Within the listing below, locate all lines containing the word "water". Copy each one.

┌────────

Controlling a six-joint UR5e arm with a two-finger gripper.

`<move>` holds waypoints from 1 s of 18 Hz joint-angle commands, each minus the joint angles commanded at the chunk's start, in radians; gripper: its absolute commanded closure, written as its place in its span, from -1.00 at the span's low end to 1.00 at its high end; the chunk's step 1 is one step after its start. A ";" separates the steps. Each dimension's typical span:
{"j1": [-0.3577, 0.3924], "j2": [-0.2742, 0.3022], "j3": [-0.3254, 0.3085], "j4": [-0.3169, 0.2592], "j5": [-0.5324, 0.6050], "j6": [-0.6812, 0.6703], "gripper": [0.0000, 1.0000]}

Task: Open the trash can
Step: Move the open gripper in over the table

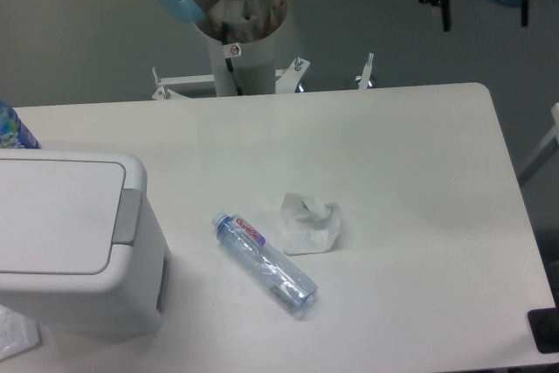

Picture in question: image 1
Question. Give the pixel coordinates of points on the black clamp device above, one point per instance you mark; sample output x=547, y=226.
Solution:
x=544, y=326

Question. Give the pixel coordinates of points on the blue labelled bottle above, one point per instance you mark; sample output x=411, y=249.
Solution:
x=14, y=134

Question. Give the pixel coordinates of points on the white frame leg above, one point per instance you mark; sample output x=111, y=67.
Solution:
x=541, y=153

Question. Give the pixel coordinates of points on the clear plastic water bottle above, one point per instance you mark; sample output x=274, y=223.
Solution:
x=270, y=267

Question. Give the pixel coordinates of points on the white push-lid trash can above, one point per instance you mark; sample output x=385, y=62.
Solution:
x=81, y=247

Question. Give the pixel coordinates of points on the crumpled white tissue pack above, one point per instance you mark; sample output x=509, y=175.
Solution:
x=308, y=225

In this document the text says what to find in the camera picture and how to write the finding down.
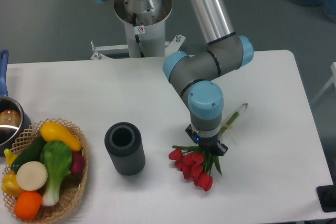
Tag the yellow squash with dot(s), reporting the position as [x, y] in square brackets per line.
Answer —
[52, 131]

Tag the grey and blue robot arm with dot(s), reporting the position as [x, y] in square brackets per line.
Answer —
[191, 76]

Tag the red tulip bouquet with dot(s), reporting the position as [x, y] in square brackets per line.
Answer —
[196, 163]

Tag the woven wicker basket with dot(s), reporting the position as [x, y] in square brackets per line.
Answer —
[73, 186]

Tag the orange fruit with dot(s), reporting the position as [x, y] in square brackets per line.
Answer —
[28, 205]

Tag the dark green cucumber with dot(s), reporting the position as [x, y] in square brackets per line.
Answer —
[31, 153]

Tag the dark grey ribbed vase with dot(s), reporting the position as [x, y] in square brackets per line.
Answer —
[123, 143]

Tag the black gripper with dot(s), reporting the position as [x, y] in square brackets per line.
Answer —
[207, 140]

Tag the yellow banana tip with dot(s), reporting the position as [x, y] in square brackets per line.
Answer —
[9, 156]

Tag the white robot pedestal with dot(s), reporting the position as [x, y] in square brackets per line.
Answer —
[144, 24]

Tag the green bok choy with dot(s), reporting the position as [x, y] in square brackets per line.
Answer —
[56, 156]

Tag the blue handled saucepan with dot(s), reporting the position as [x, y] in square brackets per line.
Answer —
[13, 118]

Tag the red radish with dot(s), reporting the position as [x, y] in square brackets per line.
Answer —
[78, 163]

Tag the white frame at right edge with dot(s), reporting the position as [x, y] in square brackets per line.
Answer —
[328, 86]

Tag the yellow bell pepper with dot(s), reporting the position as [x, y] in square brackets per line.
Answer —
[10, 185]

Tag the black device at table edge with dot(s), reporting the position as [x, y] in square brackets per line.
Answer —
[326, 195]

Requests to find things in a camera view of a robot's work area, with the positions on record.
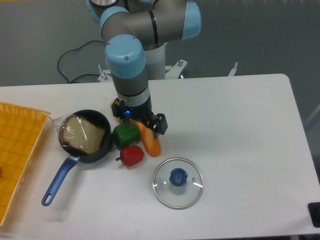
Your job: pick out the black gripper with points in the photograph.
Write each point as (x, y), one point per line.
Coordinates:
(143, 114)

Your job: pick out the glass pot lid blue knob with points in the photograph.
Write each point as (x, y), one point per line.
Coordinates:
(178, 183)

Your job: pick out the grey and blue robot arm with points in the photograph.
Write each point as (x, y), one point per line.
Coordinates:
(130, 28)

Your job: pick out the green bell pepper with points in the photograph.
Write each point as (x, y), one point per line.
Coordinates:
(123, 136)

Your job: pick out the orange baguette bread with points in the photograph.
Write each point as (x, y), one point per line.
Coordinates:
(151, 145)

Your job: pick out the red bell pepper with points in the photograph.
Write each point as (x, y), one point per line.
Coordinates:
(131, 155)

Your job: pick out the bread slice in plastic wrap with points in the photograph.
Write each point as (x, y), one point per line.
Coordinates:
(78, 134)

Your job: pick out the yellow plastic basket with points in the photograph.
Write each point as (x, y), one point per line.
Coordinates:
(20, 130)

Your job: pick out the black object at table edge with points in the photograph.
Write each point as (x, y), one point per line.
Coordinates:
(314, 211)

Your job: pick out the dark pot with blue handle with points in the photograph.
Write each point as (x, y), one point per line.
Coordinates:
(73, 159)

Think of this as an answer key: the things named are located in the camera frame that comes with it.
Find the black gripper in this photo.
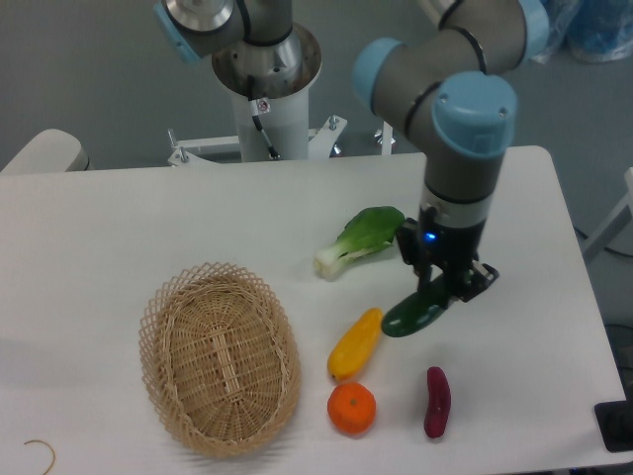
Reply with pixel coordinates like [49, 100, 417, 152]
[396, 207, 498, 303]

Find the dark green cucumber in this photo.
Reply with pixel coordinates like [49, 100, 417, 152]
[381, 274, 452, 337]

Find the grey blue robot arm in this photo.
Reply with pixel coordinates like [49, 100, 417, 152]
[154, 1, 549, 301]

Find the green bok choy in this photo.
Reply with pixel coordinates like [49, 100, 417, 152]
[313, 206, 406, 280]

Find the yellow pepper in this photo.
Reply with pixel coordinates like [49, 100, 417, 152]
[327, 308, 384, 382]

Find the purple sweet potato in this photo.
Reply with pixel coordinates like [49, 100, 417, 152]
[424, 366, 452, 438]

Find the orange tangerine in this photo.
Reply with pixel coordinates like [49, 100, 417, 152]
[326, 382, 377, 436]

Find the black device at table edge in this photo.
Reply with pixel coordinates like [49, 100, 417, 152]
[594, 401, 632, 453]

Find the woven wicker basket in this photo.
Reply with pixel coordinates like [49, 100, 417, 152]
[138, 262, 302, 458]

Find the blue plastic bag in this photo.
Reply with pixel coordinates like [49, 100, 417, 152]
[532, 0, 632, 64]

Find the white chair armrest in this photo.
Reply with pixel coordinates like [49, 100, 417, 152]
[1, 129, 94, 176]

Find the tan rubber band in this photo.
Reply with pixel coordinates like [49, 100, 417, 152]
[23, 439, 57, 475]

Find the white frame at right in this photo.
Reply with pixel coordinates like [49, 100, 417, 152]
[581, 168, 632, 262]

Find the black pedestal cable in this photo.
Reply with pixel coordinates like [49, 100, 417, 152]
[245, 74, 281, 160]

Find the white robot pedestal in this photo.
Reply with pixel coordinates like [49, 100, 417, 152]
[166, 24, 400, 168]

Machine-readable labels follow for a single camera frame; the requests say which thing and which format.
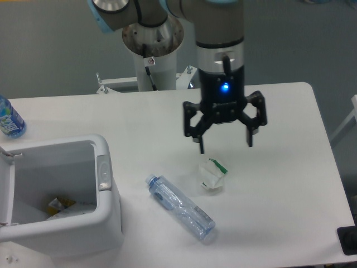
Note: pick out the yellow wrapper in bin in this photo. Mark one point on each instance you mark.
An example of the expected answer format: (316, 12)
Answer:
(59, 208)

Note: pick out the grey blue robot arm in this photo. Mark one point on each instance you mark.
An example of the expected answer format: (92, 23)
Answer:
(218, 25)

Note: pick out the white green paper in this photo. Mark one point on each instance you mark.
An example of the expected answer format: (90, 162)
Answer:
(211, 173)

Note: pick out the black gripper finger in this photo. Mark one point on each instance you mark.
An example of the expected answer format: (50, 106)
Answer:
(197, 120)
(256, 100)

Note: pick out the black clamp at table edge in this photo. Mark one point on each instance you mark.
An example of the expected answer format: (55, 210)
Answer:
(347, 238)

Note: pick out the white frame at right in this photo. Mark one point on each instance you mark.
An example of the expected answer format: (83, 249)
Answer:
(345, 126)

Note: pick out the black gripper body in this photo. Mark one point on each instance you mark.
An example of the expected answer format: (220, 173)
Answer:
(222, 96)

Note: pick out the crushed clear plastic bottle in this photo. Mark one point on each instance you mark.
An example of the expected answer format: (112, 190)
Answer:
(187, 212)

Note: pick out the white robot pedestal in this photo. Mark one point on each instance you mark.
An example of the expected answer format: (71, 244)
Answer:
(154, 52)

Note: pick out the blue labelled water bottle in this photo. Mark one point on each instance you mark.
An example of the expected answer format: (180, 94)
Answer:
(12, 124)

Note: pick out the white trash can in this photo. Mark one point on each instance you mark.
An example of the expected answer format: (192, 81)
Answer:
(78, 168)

└────────

- ANSWER FOR THIS EXERCISE
Question. Give the pixel coordinates of points on the clear plastic water bottle above, one point per instance you mark; sample output x=274, y=223.
Note: pick out the blue labelled water bottle in this photo. Mark one point on each instance you mark.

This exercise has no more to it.